TASK INSTRUCTIONS – Scan the data for lines with "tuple" and report the count by itself.

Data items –
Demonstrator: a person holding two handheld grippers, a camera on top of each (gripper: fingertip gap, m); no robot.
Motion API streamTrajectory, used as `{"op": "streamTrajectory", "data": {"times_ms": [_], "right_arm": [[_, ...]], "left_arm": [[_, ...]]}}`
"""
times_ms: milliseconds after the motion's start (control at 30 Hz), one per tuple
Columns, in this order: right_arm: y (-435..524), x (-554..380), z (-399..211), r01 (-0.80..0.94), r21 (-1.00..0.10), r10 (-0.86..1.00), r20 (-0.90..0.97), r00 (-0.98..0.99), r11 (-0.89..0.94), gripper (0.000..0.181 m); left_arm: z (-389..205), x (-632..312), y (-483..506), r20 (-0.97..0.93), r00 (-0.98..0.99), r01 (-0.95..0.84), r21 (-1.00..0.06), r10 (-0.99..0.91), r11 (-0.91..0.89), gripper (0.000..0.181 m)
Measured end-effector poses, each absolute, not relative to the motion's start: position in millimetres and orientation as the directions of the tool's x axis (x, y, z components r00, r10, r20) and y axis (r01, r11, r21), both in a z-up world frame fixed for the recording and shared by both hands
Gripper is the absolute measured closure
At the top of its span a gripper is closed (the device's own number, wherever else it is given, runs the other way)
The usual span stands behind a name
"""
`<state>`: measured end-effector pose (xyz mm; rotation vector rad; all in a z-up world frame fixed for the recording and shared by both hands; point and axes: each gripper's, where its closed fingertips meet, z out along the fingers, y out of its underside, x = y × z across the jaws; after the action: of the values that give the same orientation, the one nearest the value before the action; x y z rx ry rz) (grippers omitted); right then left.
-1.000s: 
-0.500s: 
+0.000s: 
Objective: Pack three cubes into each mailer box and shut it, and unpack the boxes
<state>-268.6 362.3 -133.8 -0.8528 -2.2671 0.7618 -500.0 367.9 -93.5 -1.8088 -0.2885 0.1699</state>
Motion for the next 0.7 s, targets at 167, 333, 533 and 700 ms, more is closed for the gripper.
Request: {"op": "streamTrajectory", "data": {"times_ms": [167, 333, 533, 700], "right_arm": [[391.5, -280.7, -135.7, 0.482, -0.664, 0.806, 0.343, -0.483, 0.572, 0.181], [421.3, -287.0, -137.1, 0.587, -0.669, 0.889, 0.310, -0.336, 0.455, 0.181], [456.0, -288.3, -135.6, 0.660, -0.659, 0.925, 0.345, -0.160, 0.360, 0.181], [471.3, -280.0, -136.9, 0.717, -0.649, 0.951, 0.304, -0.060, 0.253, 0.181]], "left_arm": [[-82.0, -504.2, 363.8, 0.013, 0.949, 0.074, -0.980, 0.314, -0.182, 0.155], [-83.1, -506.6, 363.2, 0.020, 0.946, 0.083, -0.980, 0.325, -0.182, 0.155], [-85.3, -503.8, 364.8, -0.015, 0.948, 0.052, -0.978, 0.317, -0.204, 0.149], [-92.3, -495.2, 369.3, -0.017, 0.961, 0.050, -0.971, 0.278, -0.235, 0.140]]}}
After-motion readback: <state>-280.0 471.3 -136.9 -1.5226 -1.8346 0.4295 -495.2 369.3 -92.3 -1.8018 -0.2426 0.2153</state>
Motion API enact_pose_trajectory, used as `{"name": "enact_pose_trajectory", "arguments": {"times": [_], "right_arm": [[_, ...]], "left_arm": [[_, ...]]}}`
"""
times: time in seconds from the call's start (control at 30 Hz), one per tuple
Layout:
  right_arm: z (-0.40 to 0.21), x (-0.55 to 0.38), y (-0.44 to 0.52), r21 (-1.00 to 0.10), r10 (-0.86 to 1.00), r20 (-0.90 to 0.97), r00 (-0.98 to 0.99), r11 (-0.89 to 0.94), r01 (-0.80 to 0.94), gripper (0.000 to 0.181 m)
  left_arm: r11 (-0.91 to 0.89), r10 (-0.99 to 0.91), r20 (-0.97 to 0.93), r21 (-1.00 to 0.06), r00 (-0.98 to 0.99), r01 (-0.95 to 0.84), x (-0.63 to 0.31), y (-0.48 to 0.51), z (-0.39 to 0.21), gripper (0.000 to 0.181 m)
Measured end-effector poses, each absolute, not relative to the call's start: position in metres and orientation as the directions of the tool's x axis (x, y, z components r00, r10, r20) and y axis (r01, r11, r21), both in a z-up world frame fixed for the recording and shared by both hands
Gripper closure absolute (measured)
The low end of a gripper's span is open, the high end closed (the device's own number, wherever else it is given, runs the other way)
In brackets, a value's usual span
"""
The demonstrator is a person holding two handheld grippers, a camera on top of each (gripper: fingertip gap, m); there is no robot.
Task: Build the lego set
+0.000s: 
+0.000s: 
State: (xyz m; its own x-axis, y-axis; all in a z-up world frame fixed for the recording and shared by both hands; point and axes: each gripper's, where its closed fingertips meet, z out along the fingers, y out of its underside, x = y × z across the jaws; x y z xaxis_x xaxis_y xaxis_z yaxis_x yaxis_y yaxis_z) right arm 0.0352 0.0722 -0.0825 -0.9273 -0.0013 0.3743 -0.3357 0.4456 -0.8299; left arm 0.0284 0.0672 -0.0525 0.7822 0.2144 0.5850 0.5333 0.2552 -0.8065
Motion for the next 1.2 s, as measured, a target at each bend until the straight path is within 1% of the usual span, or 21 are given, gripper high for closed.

RESULT OF THE EXERCISE – 2